-
Notifications
You must be signed in to change notification settings - Fork 29
Feature proposal: Ordered Base64 (OB64) encoding — 22-char sortable representation #54
Description
Summary
I'd like to propose adding an Ordered Base64 (OB64) encoding to python-ulid, which represents a ULID as a 22-character string that preserves lexicographic sort order — 4 characters shorter than the current Crockford Base32 representation (26 chars).
Motivation
Crockford Base32 is great, but 26 characters can be a real cost in high-density storage scenarios:
- Database columns: a
CHAR(22)vsCHAR(26)primary key saves ~15% in index size per row. At billions of rows this matters. - URLs / query strings: shorter IDs reduce payload size in APIs that embed IDs in paths or parameters.
- Log lines: if you emit ULID in every log line, shorter is better.
Standard Base64 / Base64url are the obvious candidates for a more compact encoding, but they are not lexicographically ordered — sorting Base64url strings does not sort the underlying binary values.

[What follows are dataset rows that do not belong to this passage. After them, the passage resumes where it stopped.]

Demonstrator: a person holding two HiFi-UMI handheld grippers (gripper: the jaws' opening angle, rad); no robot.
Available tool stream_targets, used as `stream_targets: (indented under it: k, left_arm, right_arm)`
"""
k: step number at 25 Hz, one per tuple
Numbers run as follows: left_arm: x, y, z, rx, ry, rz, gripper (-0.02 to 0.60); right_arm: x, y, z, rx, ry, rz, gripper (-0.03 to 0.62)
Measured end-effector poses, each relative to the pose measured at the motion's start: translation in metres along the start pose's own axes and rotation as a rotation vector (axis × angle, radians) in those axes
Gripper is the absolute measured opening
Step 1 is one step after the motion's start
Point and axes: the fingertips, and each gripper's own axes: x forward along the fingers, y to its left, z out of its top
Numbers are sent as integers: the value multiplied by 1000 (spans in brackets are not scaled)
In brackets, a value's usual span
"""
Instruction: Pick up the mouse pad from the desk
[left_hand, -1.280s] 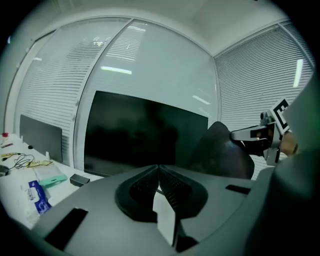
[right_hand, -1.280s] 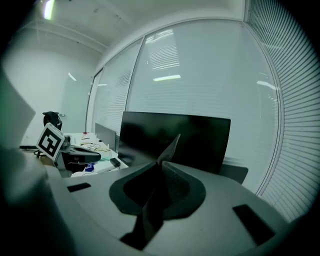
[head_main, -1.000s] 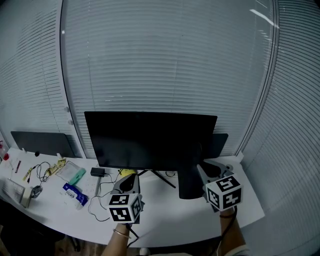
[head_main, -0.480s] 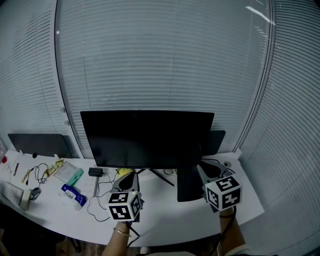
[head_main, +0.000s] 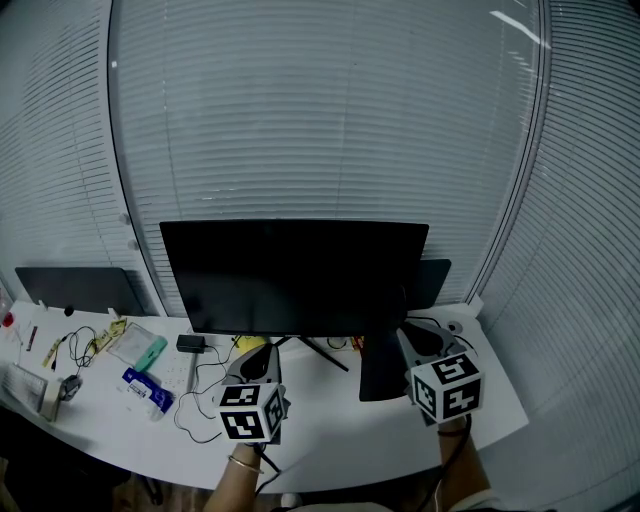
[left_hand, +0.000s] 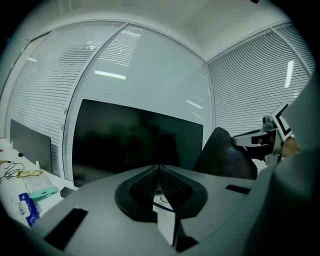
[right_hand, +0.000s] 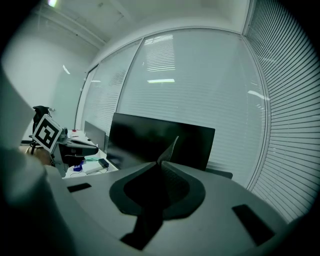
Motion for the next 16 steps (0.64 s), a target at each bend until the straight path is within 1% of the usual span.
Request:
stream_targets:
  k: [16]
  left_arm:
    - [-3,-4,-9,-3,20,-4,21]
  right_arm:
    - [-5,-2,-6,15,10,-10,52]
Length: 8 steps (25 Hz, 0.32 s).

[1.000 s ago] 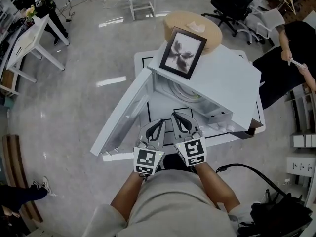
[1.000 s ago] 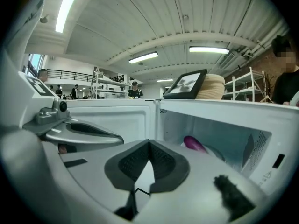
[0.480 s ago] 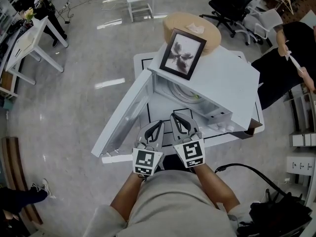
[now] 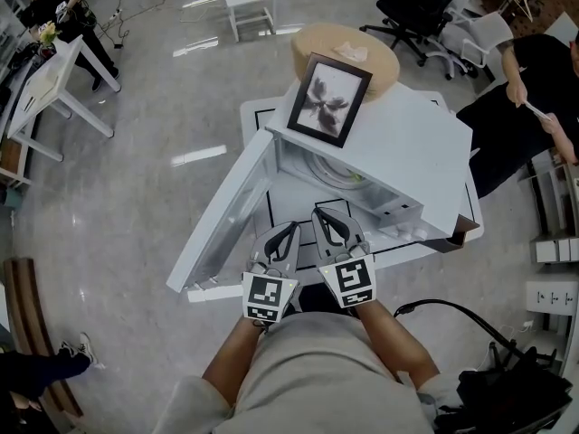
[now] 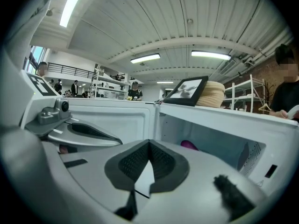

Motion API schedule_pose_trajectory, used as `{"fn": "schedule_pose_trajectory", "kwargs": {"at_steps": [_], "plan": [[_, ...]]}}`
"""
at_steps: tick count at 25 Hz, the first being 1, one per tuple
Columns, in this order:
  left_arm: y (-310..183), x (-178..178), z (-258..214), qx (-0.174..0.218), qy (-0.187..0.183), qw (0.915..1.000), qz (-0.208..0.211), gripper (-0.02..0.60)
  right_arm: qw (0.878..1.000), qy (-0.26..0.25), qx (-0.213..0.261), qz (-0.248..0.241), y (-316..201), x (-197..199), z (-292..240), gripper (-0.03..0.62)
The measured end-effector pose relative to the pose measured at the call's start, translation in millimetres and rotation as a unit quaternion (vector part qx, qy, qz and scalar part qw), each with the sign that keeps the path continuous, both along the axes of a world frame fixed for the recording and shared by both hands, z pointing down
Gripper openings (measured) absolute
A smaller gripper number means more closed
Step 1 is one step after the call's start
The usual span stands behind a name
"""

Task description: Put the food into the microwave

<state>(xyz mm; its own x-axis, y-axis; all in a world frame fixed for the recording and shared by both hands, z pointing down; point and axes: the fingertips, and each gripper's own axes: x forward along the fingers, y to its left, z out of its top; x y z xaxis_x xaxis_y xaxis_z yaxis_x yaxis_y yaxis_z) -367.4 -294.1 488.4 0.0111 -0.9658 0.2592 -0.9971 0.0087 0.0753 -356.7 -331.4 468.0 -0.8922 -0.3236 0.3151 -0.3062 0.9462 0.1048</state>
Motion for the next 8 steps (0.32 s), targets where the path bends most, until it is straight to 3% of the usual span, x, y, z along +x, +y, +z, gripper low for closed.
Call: {"fn": "schedule_pose_trajectory", "kwargs": {"at_steps": [8], "plan": [[-6.0, 3.0, -0.4, 0.001, -0.001, 1.0000, 0.008, 0.008, 1.000, 0.001, 0.005, -0.002, -4.1, 0.7, -0.6, 0.012]]}}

This breaks range queries, cursor pagination, and any system that relies on ID sort order.
Design
OB64 solves this by choosing a 64-character alphabet that is in strict ascending ASCII order, so that string comparison == integer comparison.
Alphabet (64 chars, all URL-safe, strictly ascending ASCII):
- 0 1 2 3 4 5 6 7 8 9 A B C D E F G H I J K L M N O P Q R S T U V W X Y Z _ a b c d e f g h i j k l m n o p q r s t u v w x y z
(- = 45, 0–9 = 48–57, A–Z = 65–90, _ = 95, a–z = 97–122 — the only 64 printable, URL-safe ASCII characters that can be arranged in strict ascending order.)

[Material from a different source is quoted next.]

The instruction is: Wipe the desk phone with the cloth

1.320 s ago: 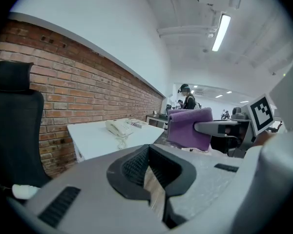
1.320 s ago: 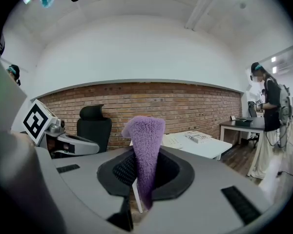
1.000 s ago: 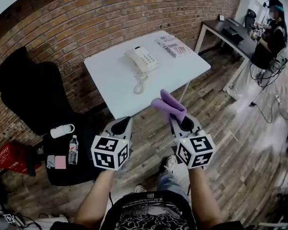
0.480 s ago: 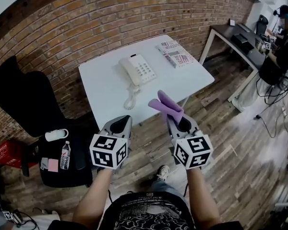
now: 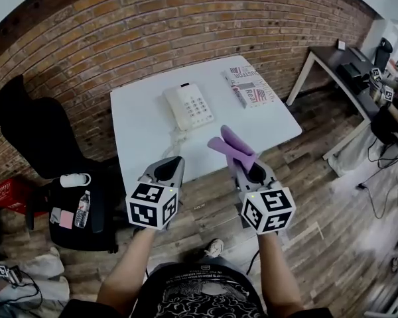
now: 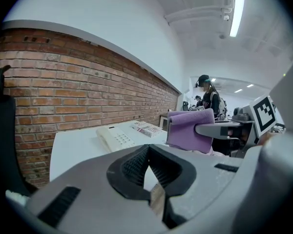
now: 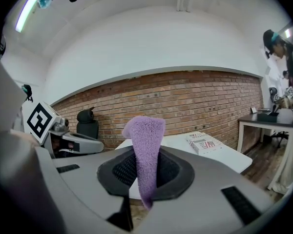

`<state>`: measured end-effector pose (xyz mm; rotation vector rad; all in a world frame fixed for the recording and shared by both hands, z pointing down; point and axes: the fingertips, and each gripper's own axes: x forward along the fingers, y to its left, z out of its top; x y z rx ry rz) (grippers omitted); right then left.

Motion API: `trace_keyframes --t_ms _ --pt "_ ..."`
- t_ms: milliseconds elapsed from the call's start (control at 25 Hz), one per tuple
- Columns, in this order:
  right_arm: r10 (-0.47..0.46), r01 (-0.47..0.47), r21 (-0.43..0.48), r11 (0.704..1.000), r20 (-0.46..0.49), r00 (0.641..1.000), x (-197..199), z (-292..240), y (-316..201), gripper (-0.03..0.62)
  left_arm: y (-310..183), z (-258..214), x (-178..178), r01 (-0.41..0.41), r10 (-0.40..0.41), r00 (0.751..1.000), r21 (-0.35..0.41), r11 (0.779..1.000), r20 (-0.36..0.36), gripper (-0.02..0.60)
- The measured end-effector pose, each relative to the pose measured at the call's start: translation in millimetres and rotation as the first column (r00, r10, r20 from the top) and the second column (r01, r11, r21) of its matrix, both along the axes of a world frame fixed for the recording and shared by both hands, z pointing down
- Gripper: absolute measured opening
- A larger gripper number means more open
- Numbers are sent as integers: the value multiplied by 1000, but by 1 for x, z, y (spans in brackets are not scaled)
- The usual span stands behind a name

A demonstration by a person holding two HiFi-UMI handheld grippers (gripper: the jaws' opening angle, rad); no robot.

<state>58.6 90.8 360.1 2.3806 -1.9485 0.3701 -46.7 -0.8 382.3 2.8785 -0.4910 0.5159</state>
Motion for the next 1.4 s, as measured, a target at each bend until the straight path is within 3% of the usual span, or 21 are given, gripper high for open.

Encoding: 128 bits packed MSB-first into 22 × 6-bit groups. The final character carries the 2 LSBs of the ULID + 4 zero-padding bits. Because the padding bits are always zero, sort order is preserved end-to-end.
Comparison table:
| Encoding | Length | Bits/char | Sorted? | URL-safe? |
|---|---|---|---|---|
| Crockford Base32 (current) | 26 chars | 5 | ✓ | ✓ |
| OB64 (proposed) | 22 chars | 6 | ✓ | ✓ |
| Standard Base64 | 24 chars + == |
6 | ✗ | ✗ |
| Base64url (RFC 4648 §5) | 22 chars | 6 | ✗ | ✓ |
Implementation sketch
ulid = ULID()
ulid.ob64 # → 22-char OB64 string, e.g. '-Oo99nS99brQCjbT_fkYTk'
ULID.from_ob64(s) # → round-trips back to the same ULIDThe implementation delegates to C-accelerated base64.b64encode + bytes.translate (alphabet remapping), so there is no pure-Python bit-manipulation loop. On Apple Silicon / Python 3.13:
- encode: ~3.9 M ops/s (vs ~8.5 M for raw
b64encode) - decode: ~2.6 M ops/s (vs ~4.4 M for raw
b64decode)
The overhead over raw stdlib is exactly the cost of the two additional C calls needed for alphabet remapping.

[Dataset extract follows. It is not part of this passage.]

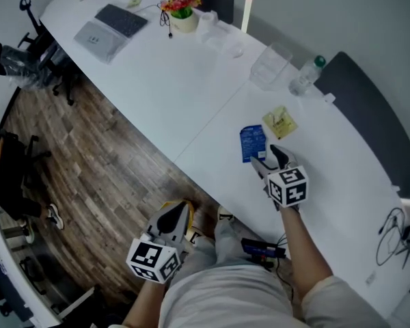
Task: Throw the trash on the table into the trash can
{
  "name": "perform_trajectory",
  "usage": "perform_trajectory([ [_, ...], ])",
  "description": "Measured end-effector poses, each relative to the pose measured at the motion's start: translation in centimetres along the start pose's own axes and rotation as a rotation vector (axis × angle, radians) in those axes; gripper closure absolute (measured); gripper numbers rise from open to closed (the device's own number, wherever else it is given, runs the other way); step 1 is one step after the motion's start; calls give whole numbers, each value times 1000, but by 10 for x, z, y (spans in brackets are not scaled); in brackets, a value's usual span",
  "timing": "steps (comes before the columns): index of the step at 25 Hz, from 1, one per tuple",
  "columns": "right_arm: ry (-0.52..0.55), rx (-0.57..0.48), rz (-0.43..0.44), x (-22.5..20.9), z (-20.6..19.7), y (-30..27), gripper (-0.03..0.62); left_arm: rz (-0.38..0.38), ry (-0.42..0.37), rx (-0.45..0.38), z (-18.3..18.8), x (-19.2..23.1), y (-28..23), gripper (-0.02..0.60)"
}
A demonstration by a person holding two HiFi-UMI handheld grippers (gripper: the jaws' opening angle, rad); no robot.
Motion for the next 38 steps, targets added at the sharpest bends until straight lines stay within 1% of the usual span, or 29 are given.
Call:
perform_trajectory([
  [4,-8,62,-19,-9,-12,-20,284,6,20,18,-4,9,-8,581],
  [10,-3,115,-18,-14,-17,-42,279,10,33,25,-1,17,-18,581],
  [12,15,140,-22,-14,-18,-48,278,10,34,22,-2,19,-20,581],
  [15,71,188,-44,-13,-21,-56,278,16,42,18,-2,22,-21,581],
  [20,113,202,-72,-15,-23,-58,285,30,49,14,-4,26,-21,581],
  [22,122,204,-83,-18,-23,-56,334,35,55,16,-4,26,-19,581],
  [23,125,206,-88,-19,-23,-55,374,37,58,17,-4,26,-18,581],
  [24,126,207,-91,-21,-23,-54,461,38,61,16,-4,26,-18,581],
  [25,127,208,-91,-22,-24,-54,516,37,62,14,-4,25,-17,581],
  [30,150,209,-90,-22,-26,-52,556,42,62,13,-3,23,-15,581],
  [33,154,192,-92,-22,-24,-48,563,41,62,8,-6,22,-12,581],
  [38,121,141,-78,-20,-17,-36,563,46,65,-2,-10,21,-7,581],
])
Point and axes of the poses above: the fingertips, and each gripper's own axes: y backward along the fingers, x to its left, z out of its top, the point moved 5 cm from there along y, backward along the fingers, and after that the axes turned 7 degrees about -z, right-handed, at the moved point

Questions for the maintainer
- Is this within scope for
python-ulid, or do you prefer to keep the library strictly aligned with the ULID spec (Crockford Base32 only)? - If in scope, would you prefer it as a method on
ULIDdirectly (ulid.ob64/ULID.from_ob64), or as a separate codec utility (e.g.ulid.codecs.ob64)? - Any concern about the
-character being first in the alphabet (all-zero ULID encodes as----------------------)?
I have a working implementation with tests, benchmark, and documentation ready — happy to open a PR if there's interest.